Problem to solve: Exact reproduction of the data is required, with images excluded.

Items from a dataset:
--------

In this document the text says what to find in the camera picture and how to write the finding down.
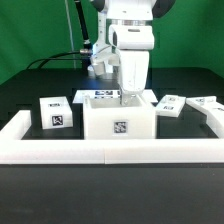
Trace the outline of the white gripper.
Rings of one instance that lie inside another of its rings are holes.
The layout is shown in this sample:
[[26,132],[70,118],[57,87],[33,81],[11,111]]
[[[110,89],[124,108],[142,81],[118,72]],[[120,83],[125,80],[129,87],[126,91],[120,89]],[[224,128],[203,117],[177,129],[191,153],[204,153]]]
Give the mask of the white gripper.
[[120,60],[118,84],[122,92],[120,95],[120,104],[128,106],[131,98],[136,98],[145,89],[149,52],[118,50],[117,54]]

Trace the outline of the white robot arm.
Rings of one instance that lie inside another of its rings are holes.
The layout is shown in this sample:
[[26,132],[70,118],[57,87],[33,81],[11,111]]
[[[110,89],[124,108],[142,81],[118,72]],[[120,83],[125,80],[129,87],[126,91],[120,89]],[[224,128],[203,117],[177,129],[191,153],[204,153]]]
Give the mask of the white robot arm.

--------

Exercise solution:
In this document the text says what to find in the camera picture and how to write the finding down.
Trace the outline of the white gripper.
Rings of one instance that lie inside another of its rings are holes.
The layout is shown in this sample:
[[26,132],[70,118],[57,87],[33,81],[11,111]]
[[[110,89],[124,108],[142,81],[118,72]],[[120,83],[125,80],[129,87],[126,91],[120,89]],[[224,128],[203,117],[177,129],[191,153],[204,153]]]
Give the mask of the white gripper.
[[120,60],[118,84],[122,92],[120,95],[120,104],[128,106],[131,98],[136,98],[145,89],[149,52],[118,50],[117,54]]

Trace the outline of the white robot arm.
Rings of one instance that lie inside another of its rings are holes.
The layout is shown in this sample:
[[26,132],[70,118],[57,87],[33,81],[11,111]]
[[[110,89],[124,108],[142,81],[118,72]],[[120,83],[125,80],[129,87],[126,91],[120,89]],[[224,128],[203,117],[177,129],[191,153],[204,153]]]
Give the mask of the white robot arm.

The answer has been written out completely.